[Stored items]
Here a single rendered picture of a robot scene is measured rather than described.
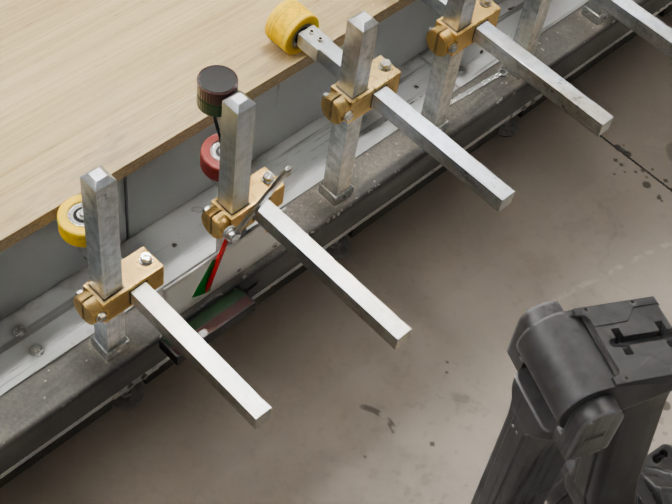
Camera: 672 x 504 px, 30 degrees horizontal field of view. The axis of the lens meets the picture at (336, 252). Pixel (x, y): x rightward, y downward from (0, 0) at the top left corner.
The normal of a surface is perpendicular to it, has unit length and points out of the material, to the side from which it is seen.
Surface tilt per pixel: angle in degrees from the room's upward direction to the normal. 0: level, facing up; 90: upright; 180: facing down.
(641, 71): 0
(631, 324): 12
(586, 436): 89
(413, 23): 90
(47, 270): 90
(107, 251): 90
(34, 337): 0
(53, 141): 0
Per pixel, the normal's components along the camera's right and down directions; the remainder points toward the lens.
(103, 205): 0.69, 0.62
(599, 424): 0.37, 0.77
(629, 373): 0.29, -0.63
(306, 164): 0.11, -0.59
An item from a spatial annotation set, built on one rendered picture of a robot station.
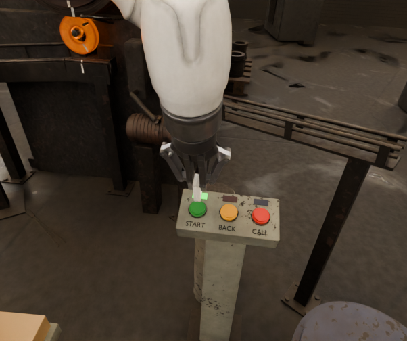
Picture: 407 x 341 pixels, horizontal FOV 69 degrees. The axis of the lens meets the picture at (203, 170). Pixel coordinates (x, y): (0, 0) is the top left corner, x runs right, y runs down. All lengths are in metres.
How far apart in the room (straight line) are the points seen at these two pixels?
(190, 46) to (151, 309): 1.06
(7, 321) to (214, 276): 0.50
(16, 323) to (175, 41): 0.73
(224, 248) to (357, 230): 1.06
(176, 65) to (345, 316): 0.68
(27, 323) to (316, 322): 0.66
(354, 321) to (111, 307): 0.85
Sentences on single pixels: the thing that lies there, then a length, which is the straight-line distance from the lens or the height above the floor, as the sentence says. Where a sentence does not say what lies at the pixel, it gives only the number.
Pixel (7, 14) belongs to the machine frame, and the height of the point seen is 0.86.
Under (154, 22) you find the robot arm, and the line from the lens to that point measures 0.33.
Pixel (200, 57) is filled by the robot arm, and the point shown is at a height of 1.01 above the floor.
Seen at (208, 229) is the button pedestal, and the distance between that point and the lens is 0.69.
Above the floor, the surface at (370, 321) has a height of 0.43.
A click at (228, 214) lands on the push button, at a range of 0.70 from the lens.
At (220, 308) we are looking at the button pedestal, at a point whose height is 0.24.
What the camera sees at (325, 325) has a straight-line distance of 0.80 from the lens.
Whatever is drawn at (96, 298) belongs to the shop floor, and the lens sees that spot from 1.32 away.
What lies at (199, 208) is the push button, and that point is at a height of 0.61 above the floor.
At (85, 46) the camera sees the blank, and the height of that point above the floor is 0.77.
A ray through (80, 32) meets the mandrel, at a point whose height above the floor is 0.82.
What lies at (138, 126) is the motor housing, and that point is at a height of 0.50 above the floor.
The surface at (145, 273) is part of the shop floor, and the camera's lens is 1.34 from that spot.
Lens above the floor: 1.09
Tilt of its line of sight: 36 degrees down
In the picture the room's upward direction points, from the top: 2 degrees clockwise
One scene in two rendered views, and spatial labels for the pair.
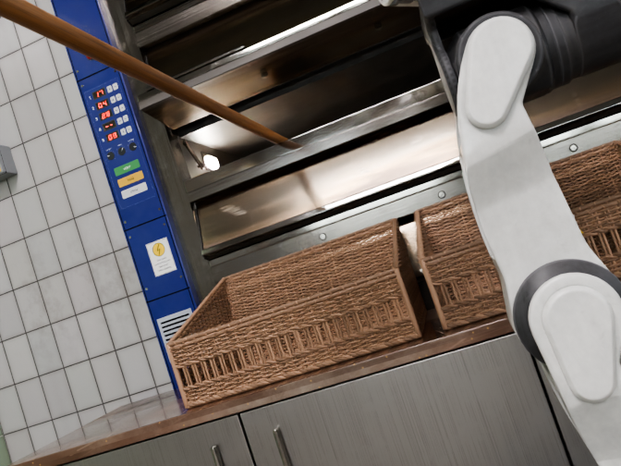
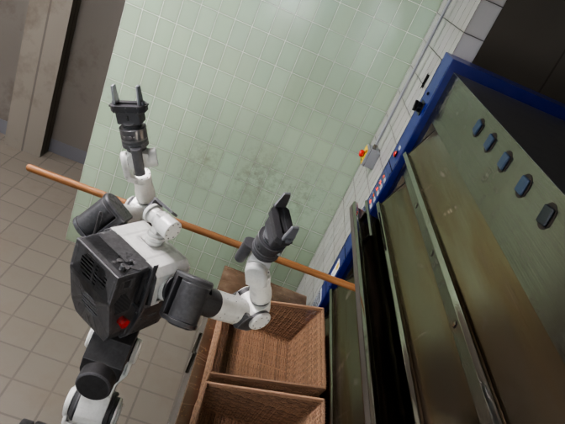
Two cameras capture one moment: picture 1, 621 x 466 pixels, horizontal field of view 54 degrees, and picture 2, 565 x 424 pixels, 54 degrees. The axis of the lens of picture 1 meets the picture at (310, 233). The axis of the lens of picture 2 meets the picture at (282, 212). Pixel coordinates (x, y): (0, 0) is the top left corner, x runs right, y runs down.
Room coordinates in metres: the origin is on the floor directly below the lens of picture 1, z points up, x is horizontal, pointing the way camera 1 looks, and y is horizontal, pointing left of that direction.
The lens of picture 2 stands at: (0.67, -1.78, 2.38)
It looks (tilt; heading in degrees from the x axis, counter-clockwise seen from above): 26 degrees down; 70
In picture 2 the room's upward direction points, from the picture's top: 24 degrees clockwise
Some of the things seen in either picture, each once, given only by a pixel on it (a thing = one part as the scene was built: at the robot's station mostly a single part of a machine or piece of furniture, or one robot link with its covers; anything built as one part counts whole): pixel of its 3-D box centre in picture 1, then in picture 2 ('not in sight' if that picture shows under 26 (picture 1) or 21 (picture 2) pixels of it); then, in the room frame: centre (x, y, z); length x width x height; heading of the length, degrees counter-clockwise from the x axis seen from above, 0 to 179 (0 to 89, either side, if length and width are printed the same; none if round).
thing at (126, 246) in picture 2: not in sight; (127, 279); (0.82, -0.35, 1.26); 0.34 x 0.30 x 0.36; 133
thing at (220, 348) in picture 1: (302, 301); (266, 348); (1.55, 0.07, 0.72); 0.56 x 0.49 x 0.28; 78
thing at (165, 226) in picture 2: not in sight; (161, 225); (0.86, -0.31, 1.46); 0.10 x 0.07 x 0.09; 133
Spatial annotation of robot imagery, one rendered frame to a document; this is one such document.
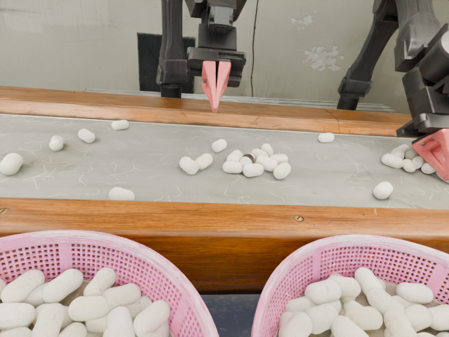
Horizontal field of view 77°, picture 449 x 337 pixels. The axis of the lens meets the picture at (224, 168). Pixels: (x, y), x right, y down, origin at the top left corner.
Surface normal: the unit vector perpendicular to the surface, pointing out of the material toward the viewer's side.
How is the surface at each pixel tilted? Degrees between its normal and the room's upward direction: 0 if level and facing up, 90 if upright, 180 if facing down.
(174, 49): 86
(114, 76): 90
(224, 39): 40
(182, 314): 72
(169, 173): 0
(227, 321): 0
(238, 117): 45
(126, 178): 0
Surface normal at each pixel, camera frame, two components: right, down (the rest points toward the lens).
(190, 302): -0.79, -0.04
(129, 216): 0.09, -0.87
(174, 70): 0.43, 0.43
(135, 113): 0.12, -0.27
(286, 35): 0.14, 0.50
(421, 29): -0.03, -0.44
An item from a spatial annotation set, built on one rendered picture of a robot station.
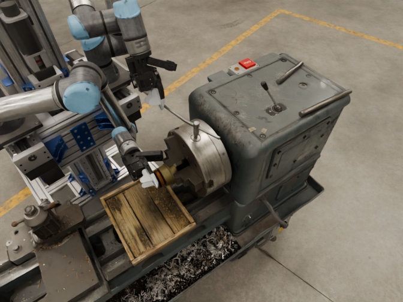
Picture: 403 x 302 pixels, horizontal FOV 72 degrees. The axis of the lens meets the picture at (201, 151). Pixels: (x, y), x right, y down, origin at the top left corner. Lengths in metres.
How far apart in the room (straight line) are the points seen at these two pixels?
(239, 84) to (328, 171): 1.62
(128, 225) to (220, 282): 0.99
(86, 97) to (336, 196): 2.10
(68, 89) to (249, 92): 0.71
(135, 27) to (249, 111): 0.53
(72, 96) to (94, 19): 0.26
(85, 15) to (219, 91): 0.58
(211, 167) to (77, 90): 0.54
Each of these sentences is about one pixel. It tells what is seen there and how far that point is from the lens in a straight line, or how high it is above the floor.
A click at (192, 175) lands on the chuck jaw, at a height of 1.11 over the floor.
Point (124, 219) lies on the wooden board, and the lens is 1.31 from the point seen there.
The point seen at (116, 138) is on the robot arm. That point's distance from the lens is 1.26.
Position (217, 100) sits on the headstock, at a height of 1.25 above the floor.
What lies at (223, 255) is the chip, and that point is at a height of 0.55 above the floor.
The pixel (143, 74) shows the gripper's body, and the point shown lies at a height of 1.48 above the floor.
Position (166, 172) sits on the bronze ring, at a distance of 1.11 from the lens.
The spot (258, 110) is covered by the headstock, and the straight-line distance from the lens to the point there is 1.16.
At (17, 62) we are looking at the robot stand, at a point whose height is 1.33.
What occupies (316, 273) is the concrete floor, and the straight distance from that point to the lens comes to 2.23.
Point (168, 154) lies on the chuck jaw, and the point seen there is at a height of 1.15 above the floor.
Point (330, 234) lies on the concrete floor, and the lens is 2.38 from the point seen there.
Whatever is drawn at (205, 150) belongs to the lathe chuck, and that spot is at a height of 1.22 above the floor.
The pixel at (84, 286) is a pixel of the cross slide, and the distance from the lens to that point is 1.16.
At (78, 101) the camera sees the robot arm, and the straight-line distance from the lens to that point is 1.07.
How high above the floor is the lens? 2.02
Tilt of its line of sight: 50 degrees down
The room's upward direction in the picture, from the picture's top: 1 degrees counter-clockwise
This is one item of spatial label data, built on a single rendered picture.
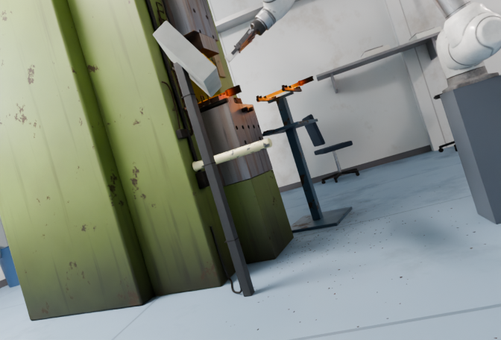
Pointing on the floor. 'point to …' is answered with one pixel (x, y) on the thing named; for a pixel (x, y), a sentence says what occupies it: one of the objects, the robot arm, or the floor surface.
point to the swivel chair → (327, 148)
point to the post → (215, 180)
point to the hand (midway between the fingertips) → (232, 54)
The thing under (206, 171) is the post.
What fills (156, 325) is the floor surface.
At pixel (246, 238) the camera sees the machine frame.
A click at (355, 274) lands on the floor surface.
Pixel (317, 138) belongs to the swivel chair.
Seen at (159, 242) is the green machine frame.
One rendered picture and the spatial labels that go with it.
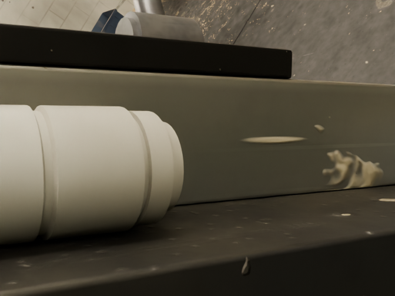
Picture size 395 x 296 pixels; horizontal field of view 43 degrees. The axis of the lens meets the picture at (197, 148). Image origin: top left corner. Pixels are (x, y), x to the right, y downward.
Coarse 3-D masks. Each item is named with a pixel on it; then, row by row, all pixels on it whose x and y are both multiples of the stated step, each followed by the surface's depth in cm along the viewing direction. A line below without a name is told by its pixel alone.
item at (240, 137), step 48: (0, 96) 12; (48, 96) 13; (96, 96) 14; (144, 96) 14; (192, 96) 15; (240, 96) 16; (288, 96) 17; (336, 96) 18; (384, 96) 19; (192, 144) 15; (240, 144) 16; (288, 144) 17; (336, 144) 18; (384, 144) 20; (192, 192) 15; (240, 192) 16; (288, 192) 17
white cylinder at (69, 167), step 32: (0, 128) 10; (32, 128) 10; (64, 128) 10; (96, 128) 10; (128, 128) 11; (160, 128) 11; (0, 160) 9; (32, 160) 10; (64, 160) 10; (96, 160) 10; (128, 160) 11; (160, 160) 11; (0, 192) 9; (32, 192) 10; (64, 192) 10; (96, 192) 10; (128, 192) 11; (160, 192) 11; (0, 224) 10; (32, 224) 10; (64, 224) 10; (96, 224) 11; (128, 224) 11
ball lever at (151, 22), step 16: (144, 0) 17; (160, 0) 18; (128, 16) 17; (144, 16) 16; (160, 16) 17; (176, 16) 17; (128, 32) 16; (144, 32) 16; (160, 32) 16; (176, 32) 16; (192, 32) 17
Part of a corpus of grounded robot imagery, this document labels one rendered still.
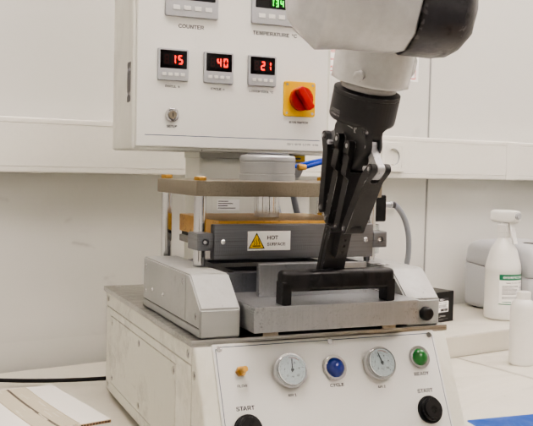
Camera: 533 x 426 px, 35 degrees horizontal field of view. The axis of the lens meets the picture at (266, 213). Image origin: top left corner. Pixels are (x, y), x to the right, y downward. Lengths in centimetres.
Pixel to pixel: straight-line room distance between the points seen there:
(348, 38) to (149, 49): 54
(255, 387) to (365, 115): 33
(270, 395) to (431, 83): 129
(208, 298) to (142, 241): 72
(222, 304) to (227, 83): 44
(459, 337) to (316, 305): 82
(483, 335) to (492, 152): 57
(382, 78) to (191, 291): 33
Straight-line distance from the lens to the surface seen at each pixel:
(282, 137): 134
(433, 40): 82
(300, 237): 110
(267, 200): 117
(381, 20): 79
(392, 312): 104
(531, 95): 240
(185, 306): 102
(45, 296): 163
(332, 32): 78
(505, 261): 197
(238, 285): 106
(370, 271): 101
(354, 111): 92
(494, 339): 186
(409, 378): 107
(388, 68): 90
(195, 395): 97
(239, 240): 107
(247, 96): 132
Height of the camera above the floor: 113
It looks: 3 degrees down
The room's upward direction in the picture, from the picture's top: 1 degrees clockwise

Problem details:
Write out each line of the data above exactly, starting at the top and finishing with the line containing "The normal of"; omit the pictures.

Exercise result:
Here a single rendered picture of a robot scene is measured rather than described.
Camera: 672 x 504 px, 30 degrees horizontal field of view. The axis of the lens meets the picture at (336, 252). Pixel (x, y): x rightward, y downward from (0, 0) at the top left corner.
The normal of a surface is perpendicular to it, has unit length and points out of the material, to the side from which it is seen.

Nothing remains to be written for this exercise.